Problem to solve: From the entries below, copy every line that has the word "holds".

Excerpted data:
------------------------------------------------------------
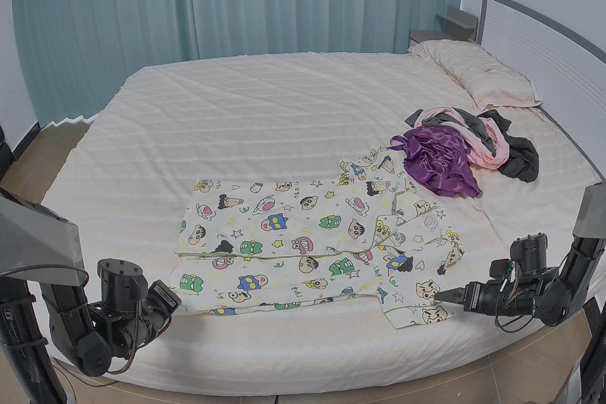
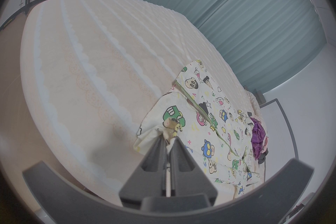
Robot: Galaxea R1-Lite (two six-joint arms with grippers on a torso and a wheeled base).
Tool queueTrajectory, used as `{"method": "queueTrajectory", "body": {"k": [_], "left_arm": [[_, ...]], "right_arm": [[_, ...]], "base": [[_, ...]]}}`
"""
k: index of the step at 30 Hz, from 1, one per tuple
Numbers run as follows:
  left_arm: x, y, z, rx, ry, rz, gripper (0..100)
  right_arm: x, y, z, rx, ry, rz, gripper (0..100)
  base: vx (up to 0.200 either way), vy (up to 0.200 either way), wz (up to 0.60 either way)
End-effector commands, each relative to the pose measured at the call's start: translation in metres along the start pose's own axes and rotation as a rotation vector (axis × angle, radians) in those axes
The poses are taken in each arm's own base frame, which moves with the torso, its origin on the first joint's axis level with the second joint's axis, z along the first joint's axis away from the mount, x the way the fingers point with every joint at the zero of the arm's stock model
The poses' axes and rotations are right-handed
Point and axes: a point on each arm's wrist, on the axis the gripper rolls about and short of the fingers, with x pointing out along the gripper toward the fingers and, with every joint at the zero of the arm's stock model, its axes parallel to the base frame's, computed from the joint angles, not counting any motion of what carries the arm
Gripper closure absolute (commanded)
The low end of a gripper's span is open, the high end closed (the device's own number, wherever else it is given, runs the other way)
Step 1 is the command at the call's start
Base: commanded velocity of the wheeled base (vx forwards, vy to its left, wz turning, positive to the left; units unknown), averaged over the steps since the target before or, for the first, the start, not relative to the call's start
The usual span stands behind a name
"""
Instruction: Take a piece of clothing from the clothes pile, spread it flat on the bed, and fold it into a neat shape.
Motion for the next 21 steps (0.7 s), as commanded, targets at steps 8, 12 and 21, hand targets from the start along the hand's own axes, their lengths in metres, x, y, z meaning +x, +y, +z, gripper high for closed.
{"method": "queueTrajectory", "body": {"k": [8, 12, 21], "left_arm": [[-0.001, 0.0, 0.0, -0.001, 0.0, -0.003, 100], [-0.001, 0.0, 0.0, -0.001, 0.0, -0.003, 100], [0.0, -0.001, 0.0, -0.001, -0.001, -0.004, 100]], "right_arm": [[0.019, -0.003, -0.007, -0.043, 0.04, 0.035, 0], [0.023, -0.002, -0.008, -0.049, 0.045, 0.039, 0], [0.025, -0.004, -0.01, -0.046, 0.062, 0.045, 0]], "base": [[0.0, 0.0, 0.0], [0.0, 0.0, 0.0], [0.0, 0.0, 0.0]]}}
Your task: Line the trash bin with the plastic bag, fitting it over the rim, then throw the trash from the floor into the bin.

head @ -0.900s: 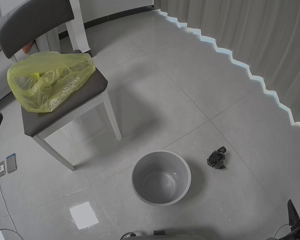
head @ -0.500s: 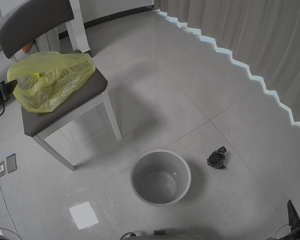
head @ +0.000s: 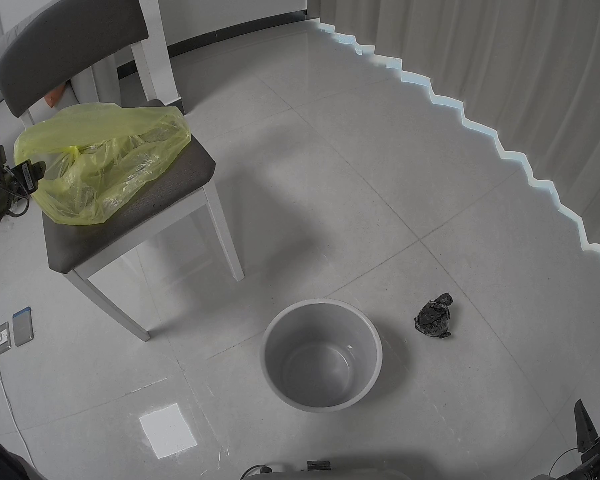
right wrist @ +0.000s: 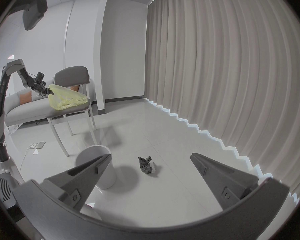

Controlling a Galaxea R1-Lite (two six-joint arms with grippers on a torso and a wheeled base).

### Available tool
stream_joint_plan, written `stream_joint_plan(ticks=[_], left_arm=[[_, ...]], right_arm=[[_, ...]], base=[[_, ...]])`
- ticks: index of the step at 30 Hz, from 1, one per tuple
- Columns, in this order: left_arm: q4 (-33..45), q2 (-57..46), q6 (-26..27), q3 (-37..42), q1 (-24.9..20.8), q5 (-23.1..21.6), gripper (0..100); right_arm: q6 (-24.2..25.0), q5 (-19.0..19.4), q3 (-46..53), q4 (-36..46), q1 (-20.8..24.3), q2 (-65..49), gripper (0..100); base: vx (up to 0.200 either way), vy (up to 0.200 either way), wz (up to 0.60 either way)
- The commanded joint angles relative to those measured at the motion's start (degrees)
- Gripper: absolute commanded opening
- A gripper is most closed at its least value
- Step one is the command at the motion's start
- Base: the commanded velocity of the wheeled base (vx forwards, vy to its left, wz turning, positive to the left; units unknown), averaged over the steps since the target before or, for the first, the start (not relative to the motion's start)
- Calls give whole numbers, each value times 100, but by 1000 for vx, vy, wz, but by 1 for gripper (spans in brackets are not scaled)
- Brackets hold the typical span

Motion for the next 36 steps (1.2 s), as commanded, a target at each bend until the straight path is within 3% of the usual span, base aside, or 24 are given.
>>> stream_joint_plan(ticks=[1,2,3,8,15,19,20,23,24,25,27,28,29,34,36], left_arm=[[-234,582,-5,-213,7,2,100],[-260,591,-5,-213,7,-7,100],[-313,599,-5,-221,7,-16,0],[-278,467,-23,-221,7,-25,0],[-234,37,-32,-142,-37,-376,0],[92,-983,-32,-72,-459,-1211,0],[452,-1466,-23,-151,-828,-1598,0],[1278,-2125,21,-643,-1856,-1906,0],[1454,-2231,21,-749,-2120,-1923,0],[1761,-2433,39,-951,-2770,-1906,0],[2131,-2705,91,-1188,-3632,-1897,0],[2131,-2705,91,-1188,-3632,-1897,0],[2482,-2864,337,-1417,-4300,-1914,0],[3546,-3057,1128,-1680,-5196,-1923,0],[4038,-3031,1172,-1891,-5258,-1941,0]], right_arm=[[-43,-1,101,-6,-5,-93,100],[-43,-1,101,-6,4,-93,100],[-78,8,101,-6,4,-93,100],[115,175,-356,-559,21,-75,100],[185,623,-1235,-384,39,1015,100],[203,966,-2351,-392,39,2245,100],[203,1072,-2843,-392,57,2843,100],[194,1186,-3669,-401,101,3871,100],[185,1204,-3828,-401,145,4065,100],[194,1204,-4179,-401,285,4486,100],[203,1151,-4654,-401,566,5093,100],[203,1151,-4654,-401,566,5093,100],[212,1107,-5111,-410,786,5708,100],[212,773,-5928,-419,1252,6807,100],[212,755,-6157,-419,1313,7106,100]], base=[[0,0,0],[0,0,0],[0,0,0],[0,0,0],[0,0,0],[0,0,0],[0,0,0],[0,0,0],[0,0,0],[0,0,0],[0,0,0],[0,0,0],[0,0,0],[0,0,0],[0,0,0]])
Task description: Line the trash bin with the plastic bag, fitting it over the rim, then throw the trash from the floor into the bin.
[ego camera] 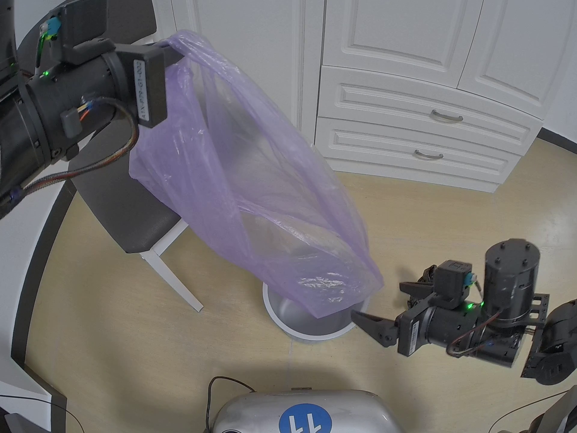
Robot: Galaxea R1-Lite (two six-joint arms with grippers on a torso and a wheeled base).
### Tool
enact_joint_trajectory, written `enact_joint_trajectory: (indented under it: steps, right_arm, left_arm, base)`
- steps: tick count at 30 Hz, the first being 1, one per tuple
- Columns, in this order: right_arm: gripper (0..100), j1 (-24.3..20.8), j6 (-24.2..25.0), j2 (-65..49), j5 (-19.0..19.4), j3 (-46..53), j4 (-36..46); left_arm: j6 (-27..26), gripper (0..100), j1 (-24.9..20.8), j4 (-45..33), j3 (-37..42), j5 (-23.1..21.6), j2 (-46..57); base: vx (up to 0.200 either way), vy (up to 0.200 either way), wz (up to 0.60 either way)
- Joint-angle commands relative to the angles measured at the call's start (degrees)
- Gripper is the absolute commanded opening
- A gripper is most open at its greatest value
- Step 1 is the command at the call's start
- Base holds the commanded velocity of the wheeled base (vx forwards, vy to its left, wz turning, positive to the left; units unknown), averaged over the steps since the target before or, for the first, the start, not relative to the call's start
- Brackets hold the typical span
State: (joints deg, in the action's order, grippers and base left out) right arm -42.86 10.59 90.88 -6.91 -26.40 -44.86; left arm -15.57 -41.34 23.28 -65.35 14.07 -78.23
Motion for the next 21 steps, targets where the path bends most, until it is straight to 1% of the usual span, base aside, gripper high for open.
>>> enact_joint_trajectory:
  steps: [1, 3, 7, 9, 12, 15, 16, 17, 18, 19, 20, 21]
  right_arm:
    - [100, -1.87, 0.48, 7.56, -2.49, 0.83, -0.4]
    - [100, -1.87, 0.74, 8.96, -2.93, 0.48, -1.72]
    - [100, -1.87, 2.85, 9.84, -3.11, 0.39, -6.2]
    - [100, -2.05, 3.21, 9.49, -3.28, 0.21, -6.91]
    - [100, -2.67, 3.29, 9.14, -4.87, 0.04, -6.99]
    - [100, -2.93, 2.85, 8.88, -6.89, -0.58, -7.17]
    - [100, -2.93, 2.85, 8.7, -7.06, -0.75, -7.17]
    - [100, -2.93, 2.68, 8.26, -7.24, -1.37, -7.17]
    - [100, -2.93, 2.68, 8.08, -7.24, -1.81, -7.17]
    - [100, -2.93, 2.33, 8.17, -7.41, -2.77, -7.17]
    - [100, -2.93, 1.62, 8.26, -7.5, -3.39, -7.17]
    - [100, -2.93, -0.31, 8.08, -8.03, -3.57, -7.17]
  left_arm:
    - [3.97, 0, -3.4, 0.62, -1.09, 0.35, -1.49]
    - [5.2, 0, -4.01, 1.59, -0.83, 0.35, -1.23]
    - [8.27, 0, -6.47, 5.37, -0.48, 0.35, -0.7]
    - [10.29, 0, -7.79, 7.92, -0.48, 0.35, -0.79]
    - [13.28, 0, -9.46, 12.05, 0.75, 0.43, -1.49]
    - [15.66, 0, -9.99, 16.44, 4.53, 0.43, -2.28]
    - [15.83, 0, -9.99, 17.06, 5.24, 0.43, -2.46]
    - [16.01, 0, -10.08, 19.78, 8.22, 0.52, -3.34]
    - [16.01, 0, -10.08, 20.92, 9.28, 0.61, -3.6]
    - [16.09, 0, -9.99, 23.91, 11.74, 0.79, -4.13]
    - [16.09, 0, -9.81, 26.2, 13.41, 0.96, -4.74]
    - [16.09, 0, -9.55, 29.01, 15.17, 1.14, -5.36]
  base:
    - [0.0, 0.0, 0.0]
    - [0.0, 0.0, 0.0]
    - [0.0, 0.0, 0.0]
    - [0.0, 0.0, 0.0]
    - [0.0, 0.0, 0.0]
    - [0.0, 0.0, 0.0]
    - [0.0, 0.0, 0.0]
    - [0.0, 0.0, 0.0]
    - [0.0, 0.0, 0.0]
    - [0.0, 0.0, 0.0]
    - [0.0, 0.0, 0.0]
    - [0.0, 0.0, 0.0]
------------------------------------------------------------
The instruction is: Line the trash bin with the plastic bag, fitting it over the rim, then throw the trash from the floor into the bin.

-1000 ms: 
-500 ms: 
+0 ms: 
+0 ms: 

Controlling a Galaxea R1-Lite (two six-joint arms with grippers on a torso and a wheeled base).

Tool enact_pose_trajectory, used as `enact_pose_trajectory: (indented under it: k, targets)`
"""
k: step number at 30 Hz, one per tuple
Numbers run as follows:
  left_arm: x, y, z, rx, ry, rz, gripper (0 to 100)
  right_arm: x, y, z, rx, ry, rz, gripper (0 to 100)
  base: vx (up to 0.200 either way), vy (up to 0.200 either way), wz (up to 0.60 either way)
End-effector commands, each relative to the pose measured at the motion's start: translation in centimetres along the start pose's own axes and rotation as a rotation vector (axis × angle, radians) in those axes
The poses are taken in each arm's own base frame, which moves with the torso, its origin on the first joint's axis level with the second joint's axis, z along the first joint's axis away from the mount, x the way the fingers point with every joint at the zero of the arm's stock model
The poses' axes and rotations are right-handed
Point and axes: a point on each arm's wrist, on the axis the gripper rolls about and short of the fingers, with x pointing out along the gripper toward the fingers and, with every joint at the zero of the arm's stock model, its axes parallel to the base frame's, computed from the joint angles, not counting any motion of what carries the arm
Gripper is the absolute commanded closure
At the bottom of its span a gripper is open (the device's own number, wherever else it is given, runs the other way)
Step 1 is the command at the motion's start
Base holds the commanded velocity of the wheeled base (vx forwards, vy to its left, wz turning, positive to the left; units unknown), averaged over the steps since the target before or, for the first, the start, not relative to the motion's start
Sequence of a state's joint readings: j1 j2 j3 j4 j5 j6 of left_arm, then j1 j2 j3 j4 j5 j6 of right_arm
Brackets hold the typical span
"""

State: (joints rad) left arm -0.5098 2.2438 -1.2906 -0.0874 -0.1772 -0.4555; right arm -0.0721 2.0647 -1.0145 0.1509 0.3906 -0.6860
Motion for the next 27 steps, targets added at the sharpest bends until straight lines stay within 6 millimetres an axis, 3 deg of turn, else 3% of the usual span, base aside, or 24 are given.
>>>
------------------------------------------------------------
Solved exercise:
- Base holds the commanded velocity of the wheeled base (vx forwards, vy to its left, wz turning, positive to the left; units unknown), averaged over the steps since the target before or, for the first, the start, not relative to the call's start
Base holds the commanded velocity of the wheeled base (vx forwards, vy to its left, wz turning, positive to the left; units unknown), averaged over the steps since the target before or, for the first, the start, not relative to the motion's start

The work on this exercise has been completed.